### WORK ITEM
Would you write out the full listing exactly, without any pictures?

### SOURCE RECORDS
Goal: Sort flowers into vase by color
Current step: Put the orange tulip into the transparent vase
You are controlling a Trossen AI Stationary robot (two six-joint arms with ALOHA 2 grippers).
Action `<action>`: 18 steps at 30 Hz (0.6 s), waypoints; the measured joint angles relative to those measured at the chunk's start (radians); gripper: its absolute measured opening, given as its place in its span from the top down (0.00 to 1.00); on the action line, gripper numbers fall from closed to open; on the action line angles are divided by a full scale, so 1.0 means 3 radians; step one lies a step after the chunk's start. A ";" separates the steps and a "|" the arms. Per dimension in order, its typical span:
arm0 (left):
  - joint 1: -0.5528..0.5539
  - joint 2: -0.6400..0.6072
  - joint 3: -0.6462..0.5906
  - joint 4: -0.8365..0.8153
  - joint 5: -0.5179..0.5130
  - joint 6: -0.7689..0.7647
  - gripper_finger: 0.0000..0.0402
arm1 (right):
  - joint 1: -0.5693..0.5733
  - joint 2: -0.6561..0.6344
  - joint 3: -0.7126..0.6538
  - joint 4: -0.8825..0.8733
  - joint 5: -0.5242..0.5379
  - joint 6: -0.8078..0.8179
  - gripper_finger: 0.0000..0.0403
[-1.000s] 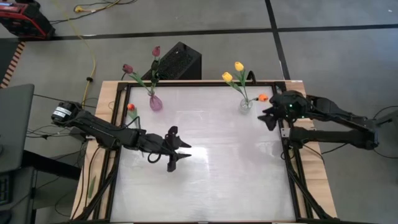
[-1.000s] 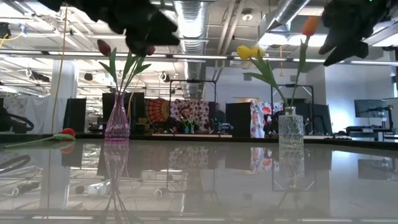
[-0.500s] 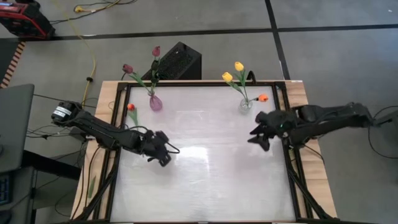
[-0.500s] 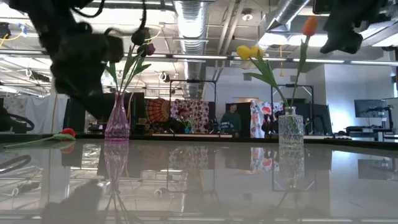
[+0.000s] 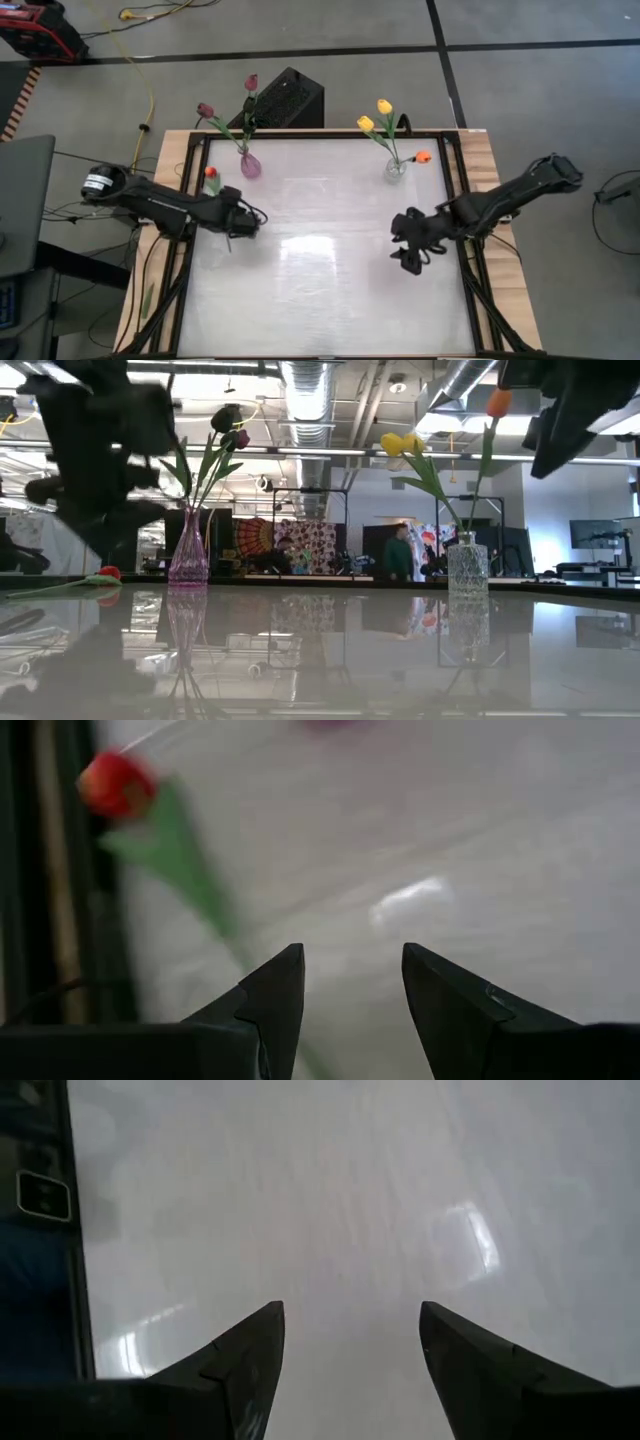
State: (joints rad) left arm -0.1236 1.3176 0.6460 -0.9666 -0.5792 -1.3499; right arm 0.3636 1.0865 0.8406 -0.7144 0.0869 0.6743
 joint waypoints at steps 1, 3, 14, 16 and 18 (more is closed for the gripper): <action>0.0091 0.0000 -0.0071 0.0013 0.0059 0.0002 0.60 | 0.0024 0.0045 0.0000 0.0023 0.0002 0.0000 0.35; 0.0263 0.0005 -0.0231 0.0089 0.0194 0.0003 0.60 | 0.0069 0.0139 -0.0001 0.0049 0.0004 -0.0002 0.35; 0.0617 -0.0009 -0.0598 0.0513 0.0289 -0.0076 0.60 | 0.0182 0.0363 -0.0001 0.0065 0.0001 -0.0092 0.35; 0.0648 -0.0013 -0.0635 0.0571 0.0271 -0.0107 0.60 | 0.0179 0.0363 -0.0001 0.0069 0.0004 -0.0092 0.35; 0.0671 -0.0012 -0.0655 0.0594 0.0258 -0.0153 0.60 | 0.0180 0.0362 -0.0001 0.0069 0.0023 -0.0092 0.35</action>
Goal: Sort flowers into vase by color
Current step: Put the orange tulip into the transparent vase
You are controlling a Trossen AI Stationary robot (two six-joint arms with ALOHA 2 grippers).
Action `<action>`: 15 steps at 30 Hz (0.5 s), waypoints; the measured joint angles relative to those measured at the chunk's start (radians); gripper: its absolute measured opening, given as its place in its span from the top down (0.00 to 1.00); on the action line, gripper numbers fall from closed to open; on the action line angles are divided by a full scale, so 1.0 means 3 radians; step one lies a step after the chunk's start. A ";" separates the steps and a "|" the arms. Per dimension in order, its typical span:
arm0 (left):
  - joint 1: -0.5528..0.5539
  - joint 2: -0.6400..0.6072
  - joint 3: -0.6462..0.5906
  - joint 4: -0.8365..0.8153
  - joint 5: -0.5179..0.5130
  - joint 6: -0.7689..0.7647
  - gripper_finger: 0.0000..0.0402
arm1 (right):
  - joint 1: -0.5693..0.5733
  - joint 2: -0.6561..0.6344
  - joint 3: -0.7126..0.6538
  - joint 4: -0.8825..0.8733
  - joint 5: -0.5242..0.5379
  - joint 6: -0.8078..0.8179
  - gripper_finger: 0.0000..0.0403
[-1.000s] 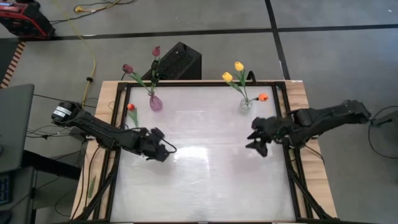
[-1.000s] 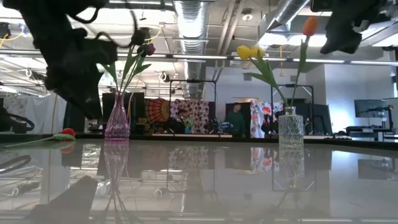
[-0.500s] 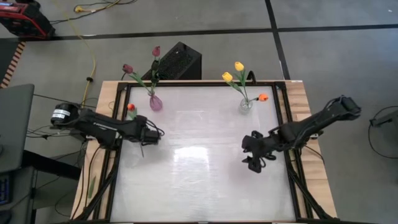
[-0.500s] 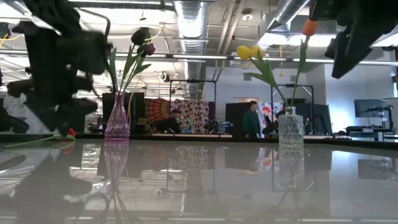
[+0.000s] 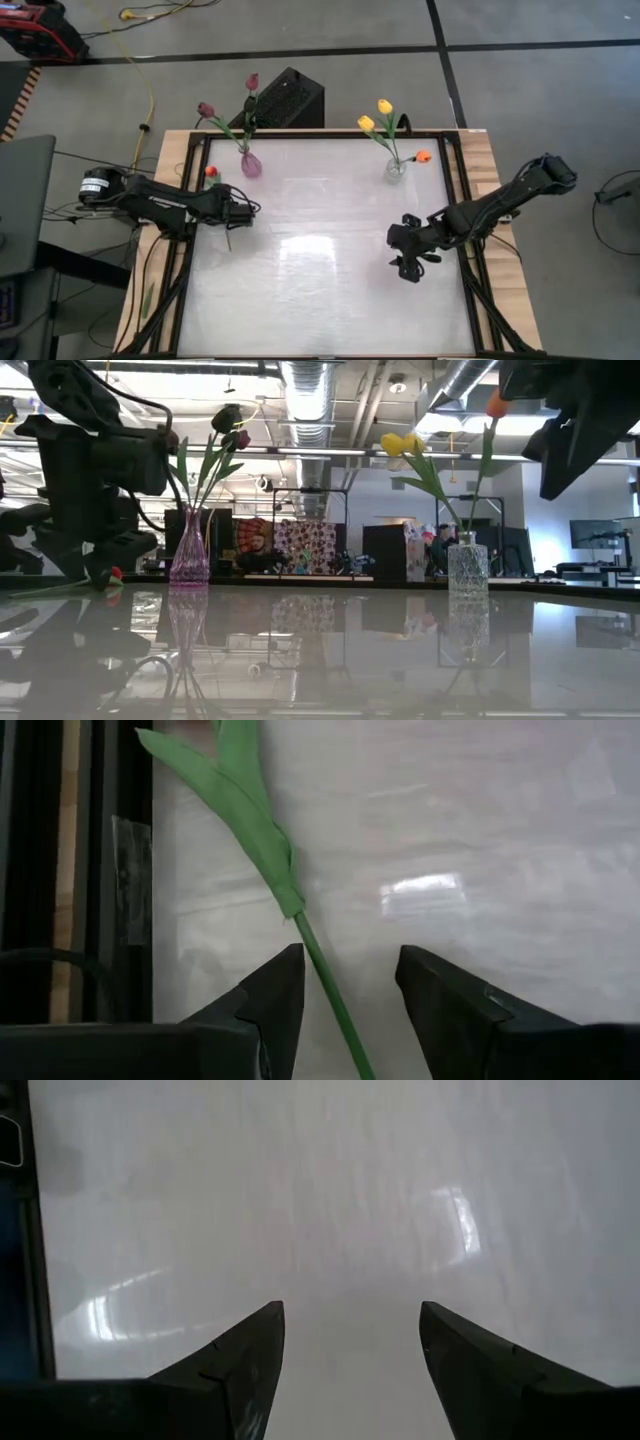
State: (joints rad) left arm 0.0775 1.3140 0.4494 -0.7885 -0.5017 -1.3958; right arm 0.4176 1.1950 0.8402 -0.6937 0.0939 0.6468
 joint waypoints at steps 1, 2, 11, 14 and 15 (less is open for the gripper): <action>0.0002 0.0000 -0.0010 0.0008 -0.0006 -0.0016 0.61 | 0.0009 0.0000 0.0000 -0.0001 0.0024 0.0000 0.35; 0.0002 0.0002 -0.0014 0.0012 -0.0009 -0.0034 0.63 | 0.0009 0.0000 0.0000 0.0000 0.0032 0.0000 0.35; -0.0119 0.0018 -0.0031 0.0012 -0.0040 -0.0228 0.97 | 0.0056 0.0000 0.0000 0.0008 0.0047 0.0024 0.35; -0.0195 -0.0021 -0.0023 -0.0007 -0.0066 -0.0279 0.98 | 0.0096 0.0000 0.0000 0.0007 0.0046 0.0025 0.35; -0.0231 -0.0044 -0.0013 -0.0024 -0.0049 -0.0281 0.98 | 0.0104 0.0000 0.0000 0.0006 0.0045 0.0025 0.35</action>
State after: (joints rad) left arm 0.0083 1.3009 0.4455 -0.7957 -0.5165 -1.4799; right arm 0.4489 1.1950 0.8402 -0.6918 0.1074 0.6544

### RESPONSE TO THIS EXERCISE
Goal: Sort flowers into vase by color
Current step: Put the orange tulip into the transparent vase
You are controlling a Trossen AI Stationary robot (two six-joint arms with ALOHA 2 grippers).
Action `<action>`: 18 steps at 30 Hz (0.6 s), waypoints; the measured joint angles relative to those measured at the chunk's start (radians); gripper: its absolute measured opening, given as its place in its span from the top down (0.00 to 1.00); on the action line, gripper numbers fall from closed to open; on the action line angles are divided by a full scale, so 1.0 means 3 radians; step one lies a step after the chunk's start. A ";" separates the steps and a "|" the arms. Per dimension in order, its typical span:
arm0 (left):
  - joint 1: -0.5528..0.5539
  - joint 2: -0.6400..0.6072
  - joint 3: -0.6462..0.5906
  - joint 4: -0.8365..0.8153
  - joint 5: -0.5179..0.5130
  - joint 6: -0.7689..0.7647
  - gripper_finger: 0.0000..0.0402
arm1 (right):
  - joint 1: -0.5693..0.5733
  - joint 2: -0.6561..0.6344
  - joint 3: -0.7126..0.6538
  - joint 4: -0.8825..0.8733
  - joint 5: -0.5242..0.5379
  - joint 6: -0.8078..0.8179
  - gripper_finger: 0.0000..0.0403
[-1.000s] 
[-1.000s] 
[-0.500s] 
[-0.500s] 
[+0.000s] 
State: (joints rad) left arm -0.1236 1.3176 0.6460 -0.9666 -0.5792 -1.3499; right arm 0.3636 1.0865 0.8406 -0.7144 0.0869 0.6743
 joint waypoints at steps 1, 3, 14, 16 and 18 (more is closed for the gripper): <action>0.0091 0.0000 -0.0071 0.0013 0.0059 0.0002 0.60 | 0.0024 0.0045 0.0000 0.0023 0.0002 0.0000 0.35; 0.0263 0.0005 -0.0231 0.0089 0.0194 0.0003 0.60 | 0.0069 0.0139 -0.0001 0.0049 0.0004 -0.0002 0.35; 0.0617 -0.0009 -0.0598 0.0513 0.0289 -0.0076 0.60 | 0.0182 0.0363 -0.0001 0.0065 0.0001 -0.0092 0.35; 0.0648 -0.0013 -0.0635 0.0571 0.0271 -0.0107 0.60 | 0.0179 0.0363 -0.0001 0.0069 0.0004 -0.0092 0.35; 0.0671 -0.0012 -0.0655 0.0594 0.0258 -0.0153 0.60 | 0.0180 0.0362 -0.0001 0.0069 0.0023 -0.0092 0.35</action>
Goal: Sort flowers into vase by color
Current step: Put the orange tulip into the transparent vase
You are controlling a Trossen AI Stationary robot (two six-joint arms with ALOHA 2 grippers).
Action `<action>`: 15 steps at 30 Hz (0.5 s), waypoints; the measured joint angles relative to those measured at the chunk's start (radians); gripper: its absolute measured opening, given as its place in its span from the top down (0.00 to 1.00); on the action line, gripper numbers fall from closed to open; on the action line angles are divided by a full scale, so 1.0 means 3 radians; step one lies a step after the chunk's start. A ";" separates the steps and a "|" the arms. Per dimension in order, its typical span:
arm0 (left):
  - joint 1: -0.5528..0.5539
  - joint 2: -0.6400..0.6072
  - joint 3: -0.6462..0.5906
  - joint 4: -0.8365..0.8153
  - joint 5: -0.5179..0.5130
  - joint 6: -0.7689..0.7647
  - gripper_finger: 0.0000..0.0402
arm1 (right):
  - joint 1: -0.5693..0.5733
  - joint 2: -0.6561..0.6344
  - joint 3: -0.7126..0.6538
  - joint 4: -0.8825..0.8733
  - joint 5: -0.5242..0.5379
  - joint 6: -0.8078..0.8179
  - gripper_finger: 0.0000..0.0403
[-1.000s] 
[-1.000s] 
[-0.500s] 
[-0.500s] 
[+0.000s] 
State: (joints rad) left arm 0.0775 1.3140 0.4494 -0.7885 -0.5017 -1.3958; right arm 0.4176 1.1950 0.8402 -0.6937 0.0939 0.6468
 joint waypoints at steps 1, 2, 11, 14 and 15 (less is open for the gripper): <action>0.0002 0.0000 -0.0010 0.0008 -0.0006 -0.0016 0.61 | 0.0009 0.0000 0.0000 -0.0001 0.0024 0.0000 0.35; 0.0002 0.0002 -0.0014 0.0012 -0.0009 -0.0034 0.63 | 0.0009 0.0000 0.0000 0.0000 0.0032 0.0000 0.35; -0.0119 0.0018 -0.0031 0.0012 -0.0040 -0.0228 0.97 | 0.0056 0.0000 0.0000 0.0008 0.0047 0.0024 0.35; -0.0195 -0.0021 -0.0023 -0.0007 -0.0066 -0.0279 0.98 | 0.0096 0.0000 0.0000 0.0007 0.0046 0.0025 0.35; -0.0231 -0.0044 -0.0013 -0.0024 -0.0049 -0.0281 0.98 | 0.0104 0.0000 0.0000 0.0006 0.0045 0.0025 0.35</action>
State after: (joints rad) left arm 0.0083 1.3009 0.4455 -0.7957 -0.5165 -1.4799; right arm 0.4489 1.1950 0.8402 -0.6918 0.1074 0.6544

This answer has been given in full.